Everything from the first line of the material below through the line containing "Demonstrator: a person" is to be printed exactly, and nothing more.

(Beginning of INFORMATION PROVIDED)

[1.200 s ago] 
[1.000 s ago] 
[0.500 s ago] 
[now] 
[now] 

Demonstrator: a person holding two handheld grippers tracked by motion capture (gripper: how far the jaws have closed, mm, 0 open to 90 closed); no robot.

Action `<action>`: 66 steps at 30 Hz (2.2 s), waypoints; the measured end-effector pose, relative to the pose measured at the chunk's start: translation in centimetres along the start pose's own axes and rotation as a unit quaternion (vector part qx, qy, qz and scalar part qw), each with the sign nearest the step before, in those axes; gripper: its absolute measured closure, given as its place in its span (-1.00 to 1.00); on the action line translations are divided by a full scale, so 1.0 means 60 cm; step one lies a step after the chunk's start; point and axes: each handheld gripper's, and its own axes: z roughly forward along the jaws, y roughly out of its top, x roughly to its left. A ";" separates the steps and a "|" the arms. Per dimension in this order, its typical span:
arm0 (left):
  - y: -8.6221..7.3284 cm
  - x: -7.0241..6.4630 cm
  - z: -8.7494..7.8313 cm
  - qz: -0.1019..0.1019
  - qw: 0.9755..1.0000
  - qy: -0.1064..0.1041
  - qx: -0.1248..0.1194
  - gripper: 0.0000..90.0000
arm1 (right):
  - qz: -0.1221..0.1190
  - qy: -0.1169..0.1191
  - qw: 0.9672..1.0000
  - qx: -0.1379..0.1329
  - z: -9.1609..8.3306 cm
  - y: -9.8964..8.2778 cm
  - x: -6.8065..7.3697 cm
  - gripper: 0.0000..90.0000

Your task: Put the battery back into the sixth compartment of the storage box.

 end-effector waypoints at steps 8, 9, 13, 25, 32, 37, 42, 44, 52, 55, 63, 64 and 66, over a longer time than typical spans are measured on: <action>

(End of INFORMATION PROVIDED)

_ANSWER TO THE EXERCISE_:
[1.200 s ago] 
[1.000 s ago] 
[0.500 s ago] 
[now] 
[now] 

Demonstrator: a person holding two handheld grippers tracked by motion capture (gripper: how far the jaws have closed, mm, 0 open to 90 closed); no robot.

The requested output is complete.